I think I gave almost everyone at that party the clap last night
loyola was giving a tour this morning and they all saw me in a half ripped off toga throwing up over the side of the dorm stairs
you don't even go to loyola anymore
I find it ironic that homeless people are so good in bed
Woke up this morning 8 levels higher in Call of Duty then when I started drinking... told you I was better when I was drunk.
Restaurants Roasting People Who Gave Them Negative Yelp Reviews (25 Pics)
I'm sorry. We set two Christmas trees on fire. Also the neighbor's yard. Also ours.
I will miss his soup and his dick the most
you tried turning the bar into a spelling b competition last night and every time someone couldn't spell something you would make them chug.

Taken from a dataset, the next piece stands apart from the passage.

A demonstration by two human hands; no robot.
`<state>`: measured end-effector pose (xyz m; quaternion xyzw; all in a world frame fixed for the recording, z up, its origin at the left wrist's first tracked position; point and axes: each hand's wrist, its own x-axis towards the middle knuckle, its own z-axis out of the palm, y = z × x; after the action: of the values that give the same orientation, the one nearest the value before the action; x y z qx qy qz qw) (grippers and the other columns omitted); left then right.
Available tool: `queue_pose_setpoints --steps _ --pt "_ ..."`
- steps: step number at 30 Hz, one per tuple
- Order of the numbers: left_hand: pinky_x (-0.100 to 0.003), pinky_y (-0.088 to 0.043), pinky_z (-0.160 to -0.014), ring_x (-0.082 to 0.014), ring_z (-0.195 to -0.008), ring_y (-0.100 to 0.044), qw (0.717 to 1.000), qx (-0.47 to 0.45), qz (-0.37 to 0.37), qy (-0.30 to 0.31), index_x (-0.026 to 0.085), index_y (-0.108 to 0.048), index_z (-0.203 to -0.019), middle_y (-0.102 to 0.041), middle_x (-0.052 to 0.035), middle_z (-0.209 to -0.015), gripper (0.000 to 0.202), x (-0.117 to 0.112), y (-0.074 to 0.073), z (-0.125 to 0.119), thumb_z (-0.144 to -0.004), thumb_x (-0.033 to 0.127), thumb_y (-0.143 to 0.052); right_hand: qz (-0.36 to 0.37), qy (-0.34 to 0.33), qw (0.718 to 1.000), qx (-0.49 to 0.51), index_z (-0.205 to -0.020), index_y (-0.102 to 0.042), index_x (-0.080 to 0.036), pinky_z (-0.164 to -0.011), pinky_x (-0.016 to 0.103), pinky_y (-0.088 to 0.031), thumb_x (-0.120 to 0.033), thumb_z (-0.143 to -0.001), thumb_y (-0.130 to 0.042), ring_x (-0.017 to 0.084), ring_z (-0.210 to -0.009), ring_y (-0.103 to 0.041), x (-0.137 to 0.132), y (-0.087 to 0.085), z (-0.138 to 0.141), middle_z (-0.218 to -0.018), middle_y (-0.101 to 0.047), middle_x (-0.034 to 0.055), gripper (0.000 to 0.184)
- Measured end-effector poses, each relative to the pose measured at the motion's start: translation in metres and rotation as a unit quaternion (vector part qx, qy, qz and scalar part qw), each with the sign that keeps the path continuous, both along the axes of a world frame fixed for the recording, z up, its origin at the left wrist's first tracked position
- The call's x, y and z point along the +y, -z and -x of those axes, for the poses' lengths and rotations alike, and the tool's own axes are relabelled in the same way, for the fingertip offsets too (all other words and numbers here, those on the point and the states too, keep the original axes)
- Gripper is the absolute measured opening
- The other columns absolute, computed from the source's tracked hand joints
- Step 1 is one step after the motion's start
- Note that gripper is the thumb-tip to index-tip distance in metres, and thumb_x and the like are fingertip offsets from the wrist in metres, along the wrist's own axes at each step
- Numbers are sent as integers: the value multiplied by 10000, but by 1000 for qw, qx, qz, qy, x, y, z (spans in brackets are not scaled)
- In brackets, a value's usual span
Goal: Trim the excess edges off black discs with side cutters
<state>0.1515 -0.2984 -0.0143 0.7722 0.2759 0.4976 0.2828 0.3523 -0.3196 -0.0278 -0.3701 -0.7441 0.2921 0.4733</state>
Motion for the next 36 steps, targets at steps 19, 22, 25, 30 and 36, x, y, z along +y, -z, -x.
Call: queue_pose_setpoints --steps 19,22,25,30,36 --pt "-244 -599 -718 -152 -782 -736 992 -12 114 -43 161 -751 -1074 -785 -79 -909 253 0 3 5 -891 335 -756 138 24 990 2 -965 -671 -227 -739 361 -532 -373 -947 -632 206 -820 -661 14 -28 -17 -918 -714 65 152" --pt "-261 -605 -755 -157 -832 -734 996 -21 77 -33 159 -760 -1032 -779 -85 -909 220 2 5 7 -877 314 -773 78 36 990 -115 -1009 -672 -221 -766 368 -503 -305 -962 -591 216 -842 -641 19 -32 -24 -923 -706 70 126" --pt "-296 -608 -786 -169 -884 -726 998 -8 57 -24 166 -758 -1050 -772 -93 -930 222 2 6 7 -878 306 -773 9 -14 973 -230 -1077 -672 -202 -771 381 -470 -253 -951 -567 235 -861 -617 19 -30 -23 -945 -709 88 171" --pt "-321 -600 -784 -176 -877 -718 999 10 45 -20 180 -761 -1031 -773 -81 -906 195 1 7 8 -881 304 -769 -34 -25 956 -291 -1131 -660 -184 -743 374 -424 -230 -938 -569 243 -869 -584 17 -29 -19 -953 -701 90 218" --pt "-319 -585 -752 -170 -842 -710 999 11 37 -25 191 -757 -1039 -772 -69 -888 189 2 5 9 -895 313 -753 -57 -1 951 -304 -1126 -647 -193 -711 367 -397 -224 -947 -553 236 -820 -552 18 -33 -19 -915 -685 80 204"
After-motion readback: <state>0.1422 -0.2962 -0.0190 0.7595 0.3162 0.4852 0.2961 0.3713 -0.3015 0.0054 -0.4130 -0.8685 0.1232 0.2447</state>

Hearing them have a conversation is like listening to water buffalo have sex. Awkward and scarring.
I feel like there is something fundamentally wrong with me as a woman. My initial text to you was "What's up, fuck bucket?"
Woman Posts Harassing DMs From Creep Online, Now He’s Upset Because People Told His Mom
So here's a brief summary of my weekend: last night I drank four glasses of Death Punch, grabbed the toaster, said "This is mine", put it in my pants and walked out the front door.
BTW car sex works all the muscle groups. Just sayin. Legs/butt are sore as are arms, back and core.
I could see myself being this awkward weirdo drunk girl that patted strangers and danced terribly but was powerless to stop it
I love everything about him! His penis, his hair, his tattoos, his penis, his cat, his penis.
Because of you I'm damaged goods. I'm a fucking soup can and you dropped me.
I told him I might be pregnant and he said he'd buy me a test and a twix bar. I'm marrying him. Tomorrow.